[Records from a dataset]
⁂

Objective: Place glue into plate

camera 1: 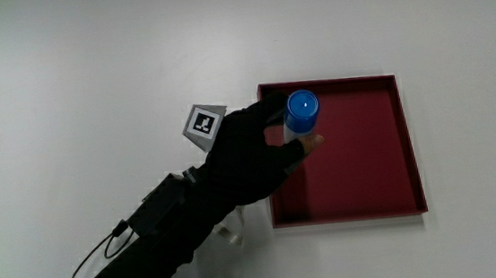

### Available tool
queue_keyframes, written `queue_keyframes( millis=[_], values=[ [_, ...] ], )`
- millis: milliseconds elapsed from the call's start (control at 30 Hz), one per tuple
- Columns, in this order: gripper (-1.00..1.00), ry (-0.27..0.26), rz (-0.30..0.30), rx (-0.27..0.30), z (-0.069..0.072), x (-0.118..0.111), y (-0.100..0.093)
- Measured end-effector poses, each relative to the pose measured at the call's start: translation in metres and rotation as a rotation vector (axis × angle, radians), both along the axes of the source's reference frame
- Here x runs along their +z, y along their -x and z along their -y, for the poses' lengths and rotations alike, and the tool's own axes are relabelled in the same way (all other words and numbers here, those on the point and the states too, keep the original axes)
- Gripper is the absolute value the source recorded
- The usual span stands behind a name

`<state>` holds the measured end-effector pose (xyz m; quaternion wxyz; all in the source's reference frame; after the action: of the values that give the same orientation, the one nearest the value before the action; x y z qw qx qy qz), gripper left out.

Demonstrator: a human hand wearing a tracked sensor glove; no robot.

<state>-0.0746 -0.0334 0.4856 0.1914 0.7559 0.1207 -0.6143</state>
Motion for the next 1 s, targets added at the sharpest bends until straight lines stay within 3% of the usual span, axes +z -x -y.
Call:
queue_keyframes(
  millis=[300,400,433,600,800,867,1000],
  values=[
    [0.00,0.035,0.067,0.063,-0.007,0.022,-0.010],
    [0.00,0.068,0.094,0.066,-0.009,0.025,-0.010],
    [0.00,0.094,0.070,0.060,-0.010,0.028,-0.010],
    [0.00,0.056,0.073,0.070,-0.010,0.030,-0.010],
    [-0.43,0.101,0.084,0.064,-0.013,0.031,-0.010],
    [-0.57,0.131,0.049,0.050,-0.015,0.028,-0.008],
    [-0.86,0.130,-0.050,0.054,-0.014,0.023,0.002]
  ],
)
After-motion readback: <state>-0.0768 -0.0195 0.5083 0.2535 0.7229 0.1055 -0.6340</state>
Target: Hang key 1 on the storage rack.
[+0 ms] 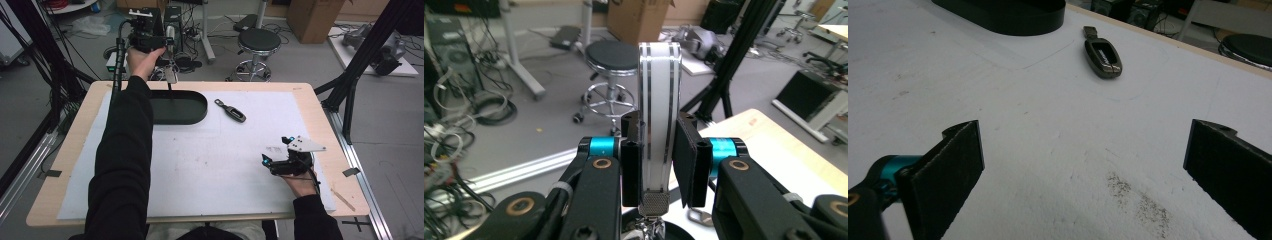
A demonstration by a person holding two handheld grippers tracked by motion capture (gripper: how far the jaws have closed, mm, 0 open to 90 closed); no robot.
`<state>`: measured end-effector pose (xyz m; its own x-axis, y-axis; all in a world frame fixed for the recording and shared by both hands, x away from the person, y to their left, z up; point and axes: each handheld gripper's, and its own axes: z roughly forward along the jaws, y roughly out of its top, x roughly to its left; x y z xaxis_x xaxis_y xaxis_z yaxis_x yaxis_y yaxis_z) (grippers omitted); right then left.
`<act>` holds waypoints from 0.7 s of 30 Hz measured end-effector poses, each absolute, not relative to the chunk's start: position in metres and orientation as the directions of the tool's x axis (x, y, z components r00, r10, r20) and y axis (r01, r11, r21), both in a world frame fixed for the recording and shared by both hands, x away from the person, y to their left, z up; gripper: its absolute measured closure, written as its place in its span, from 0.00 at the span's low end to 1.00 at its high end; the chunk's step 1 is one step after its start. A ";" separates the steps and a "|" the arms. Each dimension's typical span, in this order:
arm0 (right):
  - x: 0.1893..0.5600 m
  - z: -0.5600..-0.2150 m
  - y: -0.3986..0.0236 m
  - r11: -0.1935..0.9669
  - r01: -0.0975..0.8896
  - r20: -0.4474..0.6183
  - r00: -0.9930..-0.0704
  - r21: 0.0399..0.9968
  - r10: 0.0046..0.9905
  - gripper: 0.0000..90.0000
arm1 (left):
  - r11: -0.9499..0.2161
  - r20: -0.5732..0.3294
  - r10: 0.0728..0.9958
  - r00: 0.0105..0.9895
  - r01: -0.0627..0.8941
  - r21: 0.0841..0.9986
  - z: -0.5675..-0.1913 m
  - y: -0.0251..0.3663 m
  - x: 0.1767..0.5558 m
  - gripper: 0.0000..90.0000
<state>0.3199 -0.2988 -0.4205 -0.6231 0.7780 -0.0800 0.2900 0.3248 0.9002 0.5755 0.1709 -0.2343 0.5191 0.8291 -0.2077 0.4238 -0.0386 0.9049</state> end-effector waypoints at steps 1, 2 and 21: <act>0.320 -0.420 -0.299 0.325 0.289 -0.081 -0.623 0.900 0.778 0.02 | -0.044 -0.206 0.831 0.516 0.430 0.902 -0.235 0.171 0.576 0.83; 0.320 -0.420 -0.300 0.325 0.291 -0.081 -0.620 0.900 0.780 0.02 | -0.040 -0.211 0.835 0.509 0.437 0.899 -0.235 0.173 0.577 0.83; 0.319 -0.418 -0.297 0.312 0.281 -0.070 -0.633 0.907 0.771 0.02 | -0.089 -0.217 0.750 0.625 0.421 0.903 -0.251 0.192 0.542 0.02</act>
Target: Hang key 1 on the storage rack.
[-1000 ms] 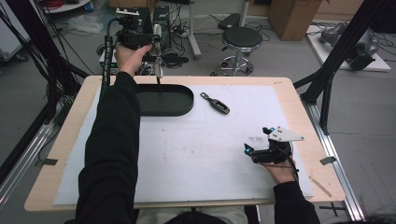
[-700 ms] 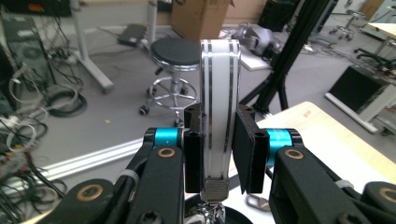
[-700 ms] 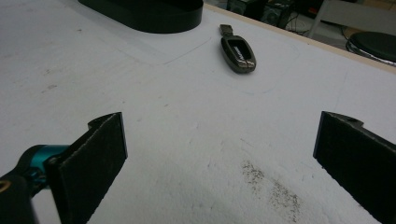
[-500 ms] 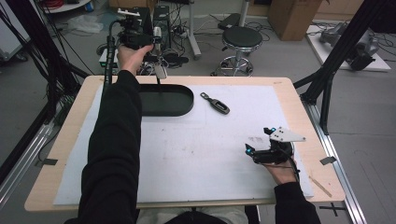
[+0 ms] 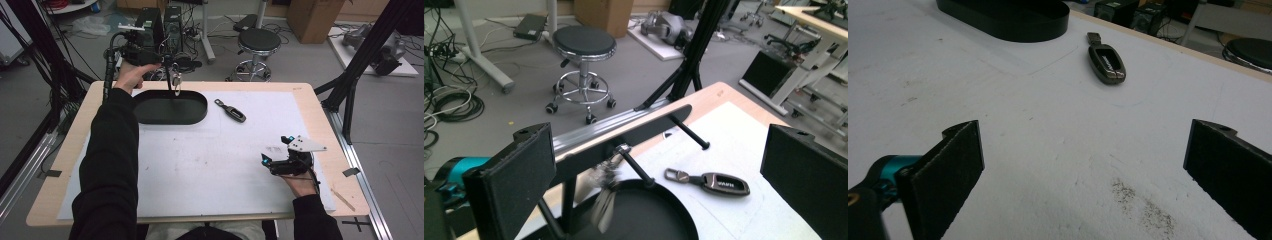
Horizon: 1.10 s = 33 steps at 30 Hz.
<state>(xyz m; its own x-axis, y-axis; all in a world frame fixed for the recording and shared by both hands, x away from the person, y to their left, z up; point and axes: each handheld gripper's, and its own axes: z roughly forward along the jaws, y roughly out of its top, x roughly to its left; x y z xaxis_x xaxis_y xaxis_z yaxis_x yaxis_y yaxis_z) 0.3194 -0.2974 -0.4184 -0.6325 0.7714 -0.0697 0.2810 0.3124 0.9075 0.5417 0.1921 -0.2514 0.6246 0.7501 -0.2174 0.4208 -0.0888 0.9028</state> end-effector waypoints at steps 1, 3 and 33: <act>0.319 -0.418 -0.297 0.316 0.281 -0.072 -0.633 0.906 0.771 0.02 | -0.098 -0.213 0.745 0.631 0.421 0.902 -0.251 0.191 0.540 0.02; 0.320 -0.419 -0.296 0.320 0.280 -0.075 -0.635 0.905 0.769 0.02 | -0.119 -0.208 0.719 0.663 0.413 0.903 -0.251 0.187 0.537 0.02; 0.320 -0.420 -0.301 0.315 0.295 -0.068 -0.623 0.902 0.779 0.02 | -0.235 -0.110 0.711 0.694 0.383 0.893 -0.278 0.195 0.470 0.02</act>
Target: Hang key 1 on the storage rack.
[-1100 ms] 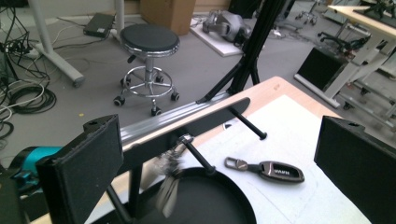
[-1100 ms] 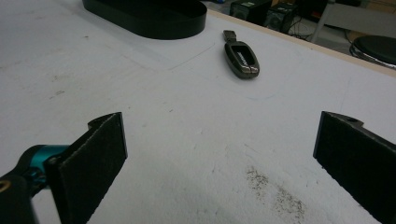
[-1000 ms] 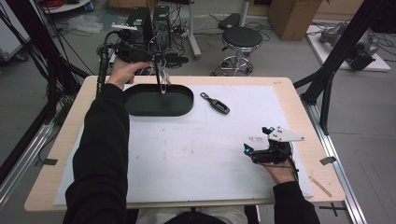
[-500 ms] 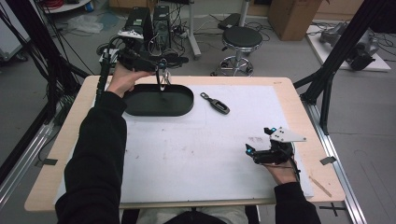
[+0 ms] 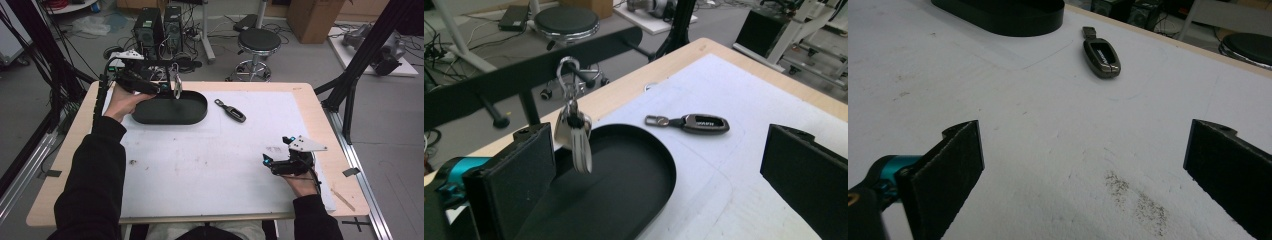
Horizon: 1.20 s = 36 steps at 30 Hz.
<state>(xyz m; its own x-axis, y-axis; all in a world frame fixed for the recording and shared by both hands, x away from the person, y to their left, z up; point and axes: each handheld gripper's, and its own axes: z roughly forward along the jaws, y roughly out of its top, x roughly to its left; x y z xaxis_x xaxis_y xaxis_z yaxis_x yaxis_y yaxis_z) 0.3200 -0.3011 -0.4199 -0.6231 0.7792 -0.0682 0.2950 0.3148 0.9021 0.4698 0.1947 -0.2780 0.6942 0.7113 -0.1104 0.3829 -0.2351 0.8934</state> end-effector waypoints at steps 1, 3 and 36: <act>0.320 -0.420 -0.301 0.317 0.295 -0.070 -0.624 0.901 0.779 0.02 | -0.237 -0.111 0.712 0.693 0.386 0.892 -0.279 0.196 0.468 0.02; 0.320 -0.420 -0.301 0.316 0.297 -0.068 -0.622 0.901 0.780 0.02 | -0.232 -0.111 0.716 0.689 0.385 0.893 -0.281 0.198 0.463 0.02; 0.324 -0.424 -0.299 0.333 0.331 -0.064 -0.618 0.883 0.784 0.02 | -0.239 -0.154 0.732 0.663 0.462 0.854 -0.340 0.232 0.399 0.02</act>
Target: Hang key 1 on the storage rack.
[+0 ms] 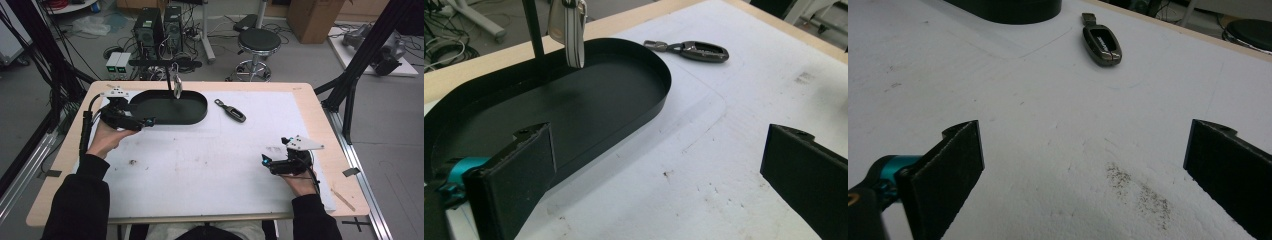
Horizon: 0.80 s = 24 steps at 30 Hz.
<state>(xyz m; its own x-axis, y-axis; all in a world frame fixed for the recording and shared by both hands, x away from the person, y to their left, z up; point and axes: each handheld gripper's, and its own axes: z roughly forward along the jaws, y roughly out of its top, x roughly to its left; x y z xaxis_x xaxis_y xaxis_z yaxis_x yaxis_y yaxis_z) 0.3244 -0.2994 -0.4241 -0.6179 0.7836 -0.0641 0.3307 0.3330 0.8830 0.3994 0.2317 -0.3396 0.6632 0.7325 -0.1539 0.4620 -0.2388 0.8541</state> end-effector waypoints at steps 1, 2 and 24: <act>0.324 -0.424 -0.299 0.333 0.331 -0.064 -0.618 0.883 0.784 0.02 | -0.241 -0.151 0.733 0.663 0.461 0.854 -0.340 0.232 0.398 0.02; 0.324 -0.424 -0.299 0.333 0.331 -0.064 -0.617 0.883 0.784 0.02 | -0.241 -0.151 0.733 0.663 0.461 0.854 -0.340 0.232 0.398 0.02; 0.323 -0.424 -0.299 0.332 0.339 -0.060 -0.615 0.880 0.786 0.02 | -0.369 -0.112 0.723 0.682 0.518 0.772 -0.391 0.244 0.334 0.02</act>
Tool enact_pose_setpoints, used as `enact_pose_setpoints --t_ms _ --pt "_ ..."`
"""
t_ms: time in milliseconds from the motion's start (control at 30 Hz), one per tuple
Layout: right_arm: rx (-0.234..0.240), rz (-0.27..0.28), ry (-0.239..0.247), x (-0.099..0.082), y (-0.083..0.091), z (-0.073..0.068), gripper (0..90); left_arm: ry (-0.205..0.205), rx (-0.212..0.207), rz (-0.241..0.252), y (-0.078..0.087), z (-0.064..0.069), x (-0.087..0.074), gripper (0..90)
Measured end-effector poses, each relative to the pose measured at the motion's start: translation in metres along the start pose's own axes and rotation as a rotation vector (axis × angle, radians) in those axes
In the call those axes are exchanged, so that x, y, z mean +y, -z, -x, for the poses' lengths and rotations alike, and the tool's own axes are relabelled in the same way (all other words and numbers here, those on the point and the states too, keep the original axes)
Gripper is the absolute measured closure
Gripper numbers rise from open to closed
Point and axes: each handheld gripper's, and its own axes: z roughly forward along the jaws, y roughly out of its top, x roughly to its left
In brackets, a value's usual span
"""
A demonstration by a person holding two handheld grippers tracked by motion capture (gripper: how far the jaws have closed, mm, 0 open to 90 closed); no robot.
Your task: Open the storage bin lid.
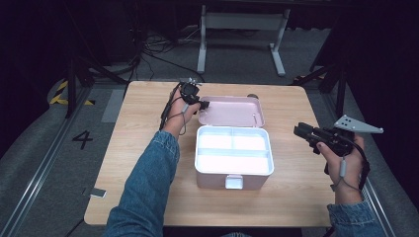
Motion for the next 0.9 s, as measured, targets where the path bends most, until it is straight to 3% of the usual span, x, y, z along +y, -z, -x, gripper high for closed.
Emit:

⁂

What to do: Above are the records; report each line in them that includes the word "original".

Result for this exercise:
- Here x runs along their +z, y along their -x and z along their -y, for the poses' lengths and rotations alike, and the tool's own axes are relabelled in the same way (all other words and numbers here, those on the point and the states too, keep the original axes)
In the call those axes are exchanged, so that x, y, z mean +y, -z, -x, for the poses' lengths and rotations alike, and the tool's own axes are relabelled in the same way (all other words and numbers here, those on the point and the states too, keep the original axes)

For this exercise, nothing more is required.